One-hundred-fifty years ago this week, soldiers from Maine were among those taking part in one of the bloodiest clashes of the Civil War: the battle of Spotsylvania Court House. For one Vermont resident, it's an historical event bought to life by a recently-discovered cache of letters written by her great-great-grandfather who was there - and captured an enemy flag before being wounded. Tom Porter has more.
Tasha Wallis says her interest in this historic event began a few months ago when a family gathering took an unexpected turn.
"Last fall, I was having dinner with my parents and my dad just mentioned quite out of the blue that they didn't know what to do with my great-great-grandfather's Civil War letters," Wallis says. "I knew that he had served in the Civil War, but I really didn't know we had such a treasure trove of information."
That "treasure trove" amounted to more than 200 letters written during the Civil War - most of them by her great-great-grandfather, Maj. James W. Welch, who commanded the 19th Maine Regiment at the battle of Spotsylvania Court House.

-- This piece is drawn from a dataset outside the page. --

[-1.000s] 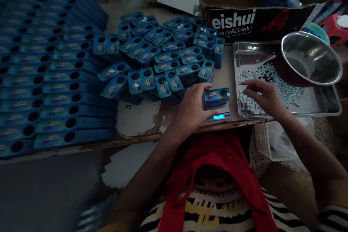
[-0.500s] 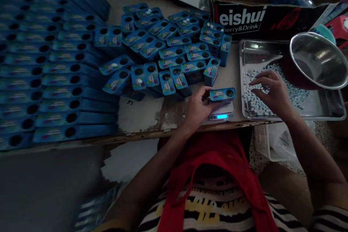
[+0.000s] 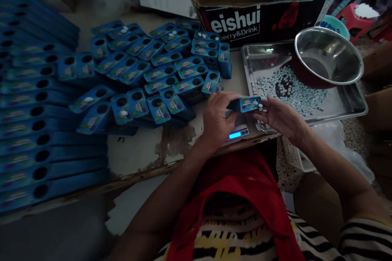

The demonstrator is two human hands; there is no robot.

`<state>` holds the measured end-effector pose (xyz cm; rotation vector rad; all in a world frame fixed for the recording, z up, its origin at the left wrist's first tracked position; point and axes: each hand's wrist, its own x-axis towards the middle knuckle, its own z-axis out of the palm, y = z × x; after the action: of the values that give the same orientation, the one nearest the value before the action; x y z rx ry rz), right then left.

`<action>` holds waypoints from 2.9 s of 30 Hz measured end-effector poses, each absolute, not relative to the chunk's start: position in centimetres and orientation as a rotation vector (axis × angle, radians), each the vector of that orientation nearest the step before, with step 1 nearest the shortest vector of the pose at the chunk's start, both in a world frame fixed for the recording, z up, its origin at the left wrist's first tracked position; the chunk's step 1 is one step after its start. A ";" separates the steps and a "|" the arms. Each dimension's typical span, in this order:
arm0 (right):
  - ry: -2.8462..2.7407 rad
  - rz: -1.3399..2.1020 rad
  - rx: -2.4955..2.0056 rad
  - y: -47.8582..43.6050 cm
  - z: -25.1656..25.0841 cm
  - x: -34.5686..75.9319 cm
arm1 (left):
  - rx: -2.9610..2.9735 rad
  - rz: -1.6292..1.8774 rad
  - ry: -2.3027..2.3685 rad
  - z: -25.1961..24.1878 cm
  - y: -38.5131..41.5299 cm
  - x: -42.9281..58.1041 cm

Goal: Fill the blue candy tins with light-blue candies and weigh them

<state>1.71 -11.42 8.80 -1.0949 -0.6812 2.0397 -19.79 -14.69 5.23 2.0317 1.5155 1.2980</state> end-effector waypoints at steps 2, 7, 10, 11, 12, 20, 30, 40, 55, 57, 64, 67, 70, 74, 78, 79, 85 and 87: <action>-0.712 2.053 -1.120 -11.3 8.8 2.1 | 1.826 1.354 1.539 4.4 -14.9 -19.9; -0.856 2.055 -1.172 -10.8 8.8 2.4 | 1.436 1.419 1.482 3.5 -15.6 -20.3; -0.904 2.074 -1.188 -10.5 9.0 1.8 | 1.347 1.426 1.494 3.1 -16.2 -20.9; -0.927 2.067 -1.197 -10.5 9.0 1.6 | 1.314 1.439 1.496 2.9 -16.5 -21.1; -0.958 2.049 -1.209 -10.4 9.1 1.3 | 1.278 1.455 1.492 2.6 -16.7 -21.3; -1.380 1.702 -1.303 -10.2 9.6 -0.9 | 1.111 1.449 1.371 0.4 -17.9 -21.5; -1.561 1.430 -1.359 -8.3 10.0 -2.4 | 1.282 1.407 1.435 1.6 -19.9 -24.1; -1.174 1.646 -1.610 -8.4 10.7 6.0 | 1.405 1.453 1.583 4.9 -22.2 -27.7; -1.461 1.609 -1.559 -8.8 11.1 6.5 | 1.586 1.517 1.552 6.5 -21.7 -27.8; -1.530 1.616 -1.561 -8.8 11.3 6.8 | 1.597 1.469 1.588 6.6 -21.6 -27.6; -1.702 1.449 -1.423 -9.6 12.8 5.0 | 1.647 1.289 1.617 7.0 -21.1 -26.2; -1.826 1.433 -1.270 -10.4 13.4 1.9 | 1.663 1.244 1.592 7.0 -20.8 -25.6; -2.067 1.349 -1.174 -10.6 13.5 -1.2 | 1.692 1.204 1.583 7.0 -20.5 -25.4; -2.319 1.244 -1.140 -9.9 13.5 -2.8 | 1.785 1.082 1.693 6.9 -19.5 -25.1; -2.318 1.078 -1.254 -9.1 13.4 0.3 | 2.035 0.863 1.720 7.7 -17.9 -23.3; -2.328 0.990 -1.321 -8.9 13.0 1.7 | 2.108 0.791 1.681 8.0 -17.5 -22.7; -2.387 -0.136 -1.471 -6.8 6.0 7.6 | 2.296 0.492 1.576 8.1 -16.0 -20.4; -2.250 -0.063 -1.396 -6.8 4.0 7.8 | 2.325 0.528 1.588 8.3 -16.7 -20.5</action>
<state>7.78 -6.84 4.01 -1.3956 -2.2500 -0.0629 -20.54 -16.67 8.29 2.3248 1.5876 0.5278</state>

Wallis has spent the last few months combing through the letters, and is now working on a book about her ancestor and his exploits with the 19th Maine. By the time the regiment fought at Spotsylvania, Wallis says it had already distinguished itself at the battle of Gettysburg the previous summer.
"On the second day, when there was one group of Union Army soldiers retreating, the 19th Regiment lay on the ground and the retreating soldiers swept over them. They then stood and fought quite valiantly."
The battle of Spotsylvania Court House took place at a crucial crossroads in northern Virginia. For 13 days in May, 1864, 100,000 troops of General Grant's Army of the Potomac fought with 52,000 Confederate soldiers from General Robert E. Lee's Army of northern Virginia.
There were more than 30,000 casualties - among them Major Welch, who was wounded on May 12 attacking an entrenched Confederate position, in an encounter known as "Bloody Angle."
"One soldier from the 17th Maine described it as 'all around the salient was a seething, bubbling, roaring hell of hate and murder,'" says Wallis. "There was a 22-inch tree trunk that was actually cut in half by the hail of bullets on that day, and that tree trunk is actually in the Smithsonian now. It was described by many soldiers as a 'slaughter pen.' There was hand-to-hand fighting. The wounded and dead were mixed in a pile on the ground."
Wallis reads from a letter that her great-great-grandfather wrote to his wife from a hospital bed eight days later, on May 20.
"My wound, I think I told you, was through the left thigh almost up to the body," Wallis reads from the letter. "The ball just gouged the bone, went through and struck the other leg so as to take off the skin and make a black spot as big as your hand. We have had some of the greatest fighting the world ever saw. The day I was wounded we attacked the enemy's line at daylight and took their first line of breastworks. I took a rebel flag on the breastworks and I have it now."
The captured flag was that of the 33rd Virginia Regiment - part of Stonewall Jackson's brigade. Maj. Welch presented it to the governor of Maine as a gift. To the annoyance of the federal government, Maine hung on to the flag for many years, using it for ceremonial purposes. Then, in the early 20th century, Maine veterans voted to return captured flags from the Civil War.
"So in 1927, Gov. Brewster of Maine traveled to Washington, D.C. and took seven flags, including three going to Virginia," Wallis says. "And there was a very significant ceremony of state. It was presided over by President Coolidge. And the flags were returned at that point."
The flag captured by Capt. James W. Welch of the 19th Maine now resides at the Virginia Historical Society in Virginia.